# PROMPT
Please work out how many lines in the data below hold the word "find", and state only the number.

(Stored dataset items)

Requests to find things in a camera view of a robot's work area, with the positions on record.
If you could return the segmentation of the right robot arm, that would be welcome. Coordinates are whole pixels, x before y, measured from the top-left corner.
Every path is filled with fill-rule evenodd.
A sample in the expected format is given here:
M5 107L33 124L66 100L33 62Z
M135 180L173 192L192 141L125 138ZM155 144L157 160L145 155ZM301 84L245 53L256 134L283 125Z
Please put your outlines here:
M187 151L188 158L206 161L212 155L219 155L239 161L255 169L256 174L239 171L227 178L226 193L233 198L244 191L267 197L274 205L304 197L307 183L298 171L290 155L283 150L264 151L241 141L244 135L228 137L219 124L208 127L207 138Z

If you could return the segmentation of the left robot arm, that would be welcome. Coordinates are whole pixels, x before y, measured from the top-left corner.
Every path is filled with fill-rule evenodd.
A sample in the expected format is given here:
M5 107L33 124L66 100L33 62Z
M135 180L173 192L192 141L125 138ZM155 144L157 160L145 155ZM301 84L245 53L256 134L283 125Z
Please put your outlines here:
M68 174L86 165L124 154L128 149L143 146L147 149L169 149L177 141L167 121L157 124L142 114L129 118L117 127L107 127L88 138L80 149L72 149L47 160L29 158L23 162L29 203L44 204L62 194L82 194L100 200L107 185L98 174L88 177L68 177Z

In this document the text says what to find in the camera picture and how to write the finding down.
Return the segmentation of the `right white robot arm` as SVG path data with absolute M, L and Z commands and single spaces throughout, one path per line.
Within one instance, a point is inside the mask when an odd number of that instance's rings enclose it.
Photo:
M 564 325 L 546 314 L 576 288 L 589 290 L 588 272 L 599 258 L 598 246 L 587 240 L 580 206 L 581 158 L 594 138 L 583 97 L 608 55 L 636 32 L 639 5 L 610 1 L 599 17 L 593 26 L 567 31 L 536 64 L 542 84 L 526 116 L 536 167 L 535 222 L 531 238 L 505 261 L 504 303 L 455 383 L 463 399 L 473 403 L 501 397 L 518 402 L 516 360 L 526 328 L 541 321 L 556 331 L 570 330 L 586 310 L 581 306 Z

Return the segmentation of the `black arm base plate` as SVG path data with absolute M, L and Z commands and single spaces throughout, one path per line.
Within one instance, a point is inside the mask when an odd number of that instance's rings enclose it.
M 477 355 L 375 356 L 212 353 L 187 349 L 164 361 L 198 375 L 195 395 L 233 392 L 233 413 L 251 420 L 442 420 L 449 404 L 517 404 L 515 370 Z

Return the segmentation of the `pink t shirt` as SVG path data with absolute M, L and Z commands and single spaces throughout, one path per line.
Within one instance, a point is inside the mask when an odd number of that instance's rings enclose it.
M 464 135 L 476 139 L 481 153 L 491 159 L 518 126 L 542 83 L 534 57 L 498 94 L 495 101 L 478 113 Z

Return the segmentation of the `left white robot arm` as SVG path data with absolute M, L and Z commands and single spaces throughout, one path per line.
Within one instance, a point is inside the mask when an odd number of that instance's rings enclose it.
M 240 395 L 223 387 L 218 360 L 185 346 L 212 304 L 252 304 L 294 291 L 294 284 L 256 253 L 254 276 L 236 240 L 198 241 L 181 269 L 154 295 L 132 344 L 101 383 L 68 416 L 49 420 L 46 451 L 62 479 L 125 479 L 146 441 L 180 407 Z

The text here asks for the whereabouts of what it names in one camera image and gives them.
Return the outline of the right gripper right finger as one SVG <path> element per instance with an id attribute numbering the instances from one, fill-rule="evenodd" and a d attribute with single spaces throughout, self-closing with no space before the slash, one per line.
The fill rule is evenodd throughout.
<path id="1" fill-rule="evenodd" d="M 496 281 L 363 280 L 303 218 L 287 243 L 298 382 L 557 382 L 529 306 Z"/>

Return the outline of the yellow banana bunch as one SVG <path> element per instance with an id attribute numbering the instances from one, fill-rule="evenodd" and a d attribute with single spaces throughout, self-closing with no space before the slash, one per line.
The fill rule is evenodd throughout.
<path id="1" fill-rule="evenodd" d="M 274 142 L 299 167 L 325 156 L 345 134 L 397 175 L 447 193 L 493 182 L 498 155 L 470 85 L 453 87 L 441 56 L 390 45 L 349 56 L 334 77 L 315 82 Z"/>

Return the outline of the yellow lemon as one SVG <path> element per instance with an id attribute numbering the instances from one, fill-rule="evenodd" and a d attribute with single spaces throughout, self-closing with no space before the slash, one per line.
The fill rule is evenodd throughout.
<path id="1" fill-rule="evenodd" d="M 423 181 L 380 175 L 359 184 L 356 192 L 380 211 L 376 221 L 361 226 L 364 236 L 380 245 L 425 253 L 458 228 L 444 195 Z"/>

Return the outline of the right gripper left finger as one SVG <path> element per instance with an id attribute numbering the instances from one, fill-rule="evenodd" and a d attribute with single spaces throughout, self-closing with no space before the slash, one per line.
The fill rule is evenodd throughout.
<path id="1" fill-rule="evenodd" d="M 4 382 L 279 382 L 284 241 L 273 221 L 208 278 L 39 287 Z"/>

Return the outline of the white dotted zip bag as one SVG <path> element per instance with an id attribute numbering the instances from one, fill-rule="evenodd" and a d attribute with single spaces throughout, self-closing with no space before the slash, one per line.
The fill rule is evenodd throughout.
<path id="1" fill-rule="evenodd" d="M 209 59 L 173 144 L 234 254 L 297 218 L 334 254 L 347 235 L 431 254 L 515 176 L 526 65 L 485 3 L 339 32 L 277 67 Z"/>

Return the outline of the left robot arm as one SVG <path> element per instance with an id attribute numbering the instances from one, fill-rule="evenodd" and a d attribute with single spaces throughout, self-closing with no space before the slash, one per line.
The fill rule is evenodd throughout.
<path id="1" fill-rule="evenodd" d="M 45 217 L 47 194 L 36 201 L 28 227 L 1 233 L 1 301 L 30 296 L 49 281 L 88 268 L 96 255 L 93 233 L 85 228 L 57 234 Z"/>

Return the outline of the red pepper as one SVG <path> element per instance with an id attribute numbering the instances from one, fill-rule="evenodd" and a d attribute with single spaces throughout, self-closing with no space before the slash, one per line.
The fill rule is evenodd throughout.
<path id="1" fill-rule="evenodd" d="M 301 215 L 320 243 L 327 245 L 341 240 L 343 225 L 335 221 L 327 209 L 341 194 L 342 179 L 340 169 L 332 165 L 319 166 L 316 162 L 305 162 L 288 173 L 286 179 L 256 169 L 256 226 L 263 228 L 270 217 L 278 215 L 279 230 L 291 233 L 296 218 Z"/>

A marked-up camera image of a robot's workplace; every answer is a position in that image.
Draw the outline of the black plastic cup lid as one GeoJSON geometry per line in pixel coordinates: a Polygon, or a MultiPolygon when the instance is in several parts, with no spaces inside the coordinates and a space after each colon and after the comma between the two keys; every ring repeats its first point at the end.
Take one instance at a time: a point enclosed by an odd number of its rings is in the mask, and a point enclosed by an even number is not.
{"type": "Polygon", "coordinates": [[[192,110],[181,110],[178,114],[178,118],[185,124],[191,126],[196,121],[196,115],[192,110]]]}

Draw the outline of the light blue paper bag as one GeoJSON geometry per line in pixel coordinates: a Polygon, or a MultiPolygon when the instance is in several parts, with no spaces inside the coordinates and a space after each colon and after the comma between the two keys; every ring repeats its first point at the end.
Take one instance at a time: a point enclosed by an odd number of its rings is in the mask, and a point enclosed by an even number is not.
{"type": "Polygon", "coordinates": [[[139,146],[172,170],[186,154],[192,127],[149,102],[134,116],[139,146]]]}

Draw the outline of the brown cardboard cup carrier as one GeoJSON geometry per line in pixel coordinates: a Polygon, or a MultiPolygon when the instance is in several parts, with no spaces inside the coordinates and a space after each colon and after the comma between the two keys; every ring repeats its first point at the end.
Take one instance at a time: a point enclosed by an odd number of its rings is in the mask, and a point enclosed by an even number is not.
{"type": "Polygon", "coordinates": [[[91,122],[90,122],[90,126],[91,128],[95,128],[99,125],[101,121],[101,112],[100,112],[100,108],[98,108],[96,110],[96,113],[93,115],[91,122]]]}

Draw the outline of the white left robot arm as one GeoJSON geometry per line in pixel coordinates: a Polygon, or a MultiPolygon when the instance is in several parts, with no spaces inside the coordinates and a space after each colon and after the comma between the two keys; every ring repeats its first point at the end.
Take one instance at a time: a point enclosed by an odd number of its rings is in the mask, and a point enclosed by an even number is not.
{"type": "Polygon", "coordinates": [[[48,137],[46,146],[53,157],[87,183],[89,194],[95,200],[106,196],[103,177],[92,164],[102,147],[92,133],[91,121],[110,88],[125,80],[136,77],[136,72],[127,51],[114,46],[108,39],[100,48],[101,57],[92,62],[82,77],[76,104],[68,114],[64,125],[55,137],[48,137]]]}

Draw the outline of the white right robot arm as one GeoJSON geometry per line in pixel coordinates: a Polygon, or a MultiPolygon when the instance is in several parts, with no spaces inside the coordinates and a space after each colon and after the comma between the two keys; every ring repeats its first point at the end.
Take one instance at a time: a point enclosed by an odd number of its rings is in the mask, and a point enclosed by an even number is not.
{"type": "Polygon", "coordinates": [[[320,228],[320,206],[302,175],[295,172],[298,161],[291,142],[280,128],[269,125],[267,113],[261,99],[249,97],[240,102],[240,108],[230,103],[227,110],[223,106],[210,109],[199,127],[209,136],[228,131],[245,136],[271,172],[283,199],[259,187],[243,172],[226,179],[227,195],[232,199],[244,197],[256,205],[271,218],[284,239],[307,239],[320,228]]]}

# REPLY
2